Aim of the task:
In the entries that follow, the lines from the one with "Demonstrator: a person" through the one with "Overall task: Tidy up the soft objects" are the ones to write out, exactly and with both ends included. Nothing else should appear.

**** Given data ****

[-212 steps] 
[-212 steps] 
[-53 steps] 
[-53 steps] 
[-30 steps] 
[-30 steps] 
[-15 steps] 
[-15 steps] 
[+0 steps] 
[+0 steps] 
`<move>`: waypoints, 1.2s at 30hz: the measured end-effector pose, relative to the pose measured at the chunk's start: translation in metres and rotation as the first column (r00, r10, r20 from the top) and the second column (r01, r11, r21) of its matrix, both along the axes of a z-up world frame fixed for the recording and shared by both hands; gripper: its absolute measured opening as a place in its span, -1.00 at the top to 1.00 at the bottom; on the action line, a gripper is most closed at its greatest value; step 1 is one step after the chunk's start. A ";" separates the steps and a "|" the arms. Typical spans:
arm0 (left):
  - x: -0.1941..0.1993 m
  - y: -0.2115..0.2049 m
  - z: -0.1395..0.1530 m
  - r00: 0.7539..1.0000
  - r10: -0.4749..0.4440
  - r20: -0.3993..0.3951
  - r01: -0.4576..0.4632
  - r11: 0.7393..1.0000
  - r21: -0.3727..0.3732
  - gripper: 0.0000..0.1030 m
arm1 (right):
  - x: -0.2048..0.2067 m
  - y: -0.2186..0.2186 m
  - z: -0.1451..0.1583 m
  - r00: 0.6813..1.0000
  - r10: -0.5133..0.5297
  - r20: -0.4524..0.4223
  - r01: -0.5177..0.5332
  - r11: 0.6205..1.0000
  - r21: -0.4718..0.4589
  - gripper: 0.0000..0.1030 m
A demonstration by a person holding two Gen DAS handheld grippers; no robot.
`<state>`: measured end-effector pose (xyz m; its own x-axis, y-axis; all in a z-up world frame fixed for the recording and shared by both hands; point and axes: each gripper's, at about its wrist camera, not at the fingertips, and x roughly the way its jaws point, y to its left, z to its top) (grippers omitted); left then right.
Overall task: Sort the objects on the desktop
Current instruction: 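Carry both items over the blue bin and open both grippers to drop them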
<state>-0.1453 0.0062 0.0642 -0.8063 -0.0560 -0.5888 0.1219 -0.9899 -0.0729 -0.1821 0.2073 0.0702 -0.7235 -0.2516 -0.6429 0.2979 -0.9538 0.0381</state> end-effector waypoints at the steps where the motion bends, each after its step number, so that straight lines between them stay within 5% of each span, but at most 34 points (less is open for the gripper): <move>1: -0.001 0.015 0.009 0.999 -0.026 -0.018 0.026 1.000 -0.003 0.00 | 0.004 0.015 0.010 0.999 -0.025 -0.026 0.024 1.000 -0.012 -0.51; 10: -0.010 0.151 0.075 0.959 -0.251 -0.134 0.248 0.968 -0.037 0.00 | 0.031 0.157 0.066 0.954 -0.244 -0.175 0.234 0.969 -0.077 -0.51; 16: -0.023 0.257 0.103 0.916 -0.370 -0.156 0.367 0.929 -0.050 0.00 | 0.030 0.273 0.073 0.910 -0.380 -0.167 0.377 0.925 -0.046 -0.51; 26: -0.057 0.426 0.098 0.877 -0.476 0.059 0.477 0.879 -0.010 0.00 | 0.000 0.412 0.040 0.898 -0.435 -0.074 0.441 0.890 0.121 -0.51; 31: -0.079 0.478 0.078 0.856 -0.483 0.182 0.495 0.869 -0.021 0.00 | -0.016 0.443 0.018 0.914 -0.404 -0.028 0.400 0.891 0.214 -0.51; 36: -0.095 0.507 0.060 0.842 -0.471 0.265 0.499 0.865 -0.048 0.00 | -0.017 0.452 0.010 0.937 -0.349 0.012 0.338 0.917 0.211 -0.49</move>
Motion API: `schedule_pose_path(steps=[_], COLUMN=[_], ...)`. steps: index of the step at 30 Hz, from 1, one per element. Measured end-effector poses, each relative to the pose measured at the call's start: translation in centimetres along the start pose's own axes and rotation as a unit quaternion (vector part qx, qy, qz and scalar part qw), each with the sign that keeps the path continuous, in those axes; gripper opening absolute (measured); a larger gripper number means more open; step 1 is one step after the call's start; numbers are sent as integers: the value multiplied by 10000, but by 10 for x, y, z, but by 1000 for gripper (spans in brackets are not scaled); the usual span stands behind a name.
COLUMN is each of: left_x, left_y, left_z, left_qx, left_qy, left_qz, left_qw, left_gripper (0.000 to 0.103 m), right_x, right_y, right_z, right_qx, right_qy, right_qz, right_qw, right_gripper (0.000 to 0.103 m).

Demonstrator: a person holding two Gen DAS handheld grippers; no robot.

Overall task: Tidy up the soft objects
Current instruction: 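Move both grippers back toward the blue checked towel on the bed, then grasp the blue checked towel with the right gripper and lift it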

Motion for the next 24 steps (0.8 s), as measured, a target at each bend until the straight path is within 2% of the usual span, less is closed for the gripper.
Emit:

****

Result for this exercise:
Demonstrator: a person holding two Gen DAS handheld grippers; no robot.

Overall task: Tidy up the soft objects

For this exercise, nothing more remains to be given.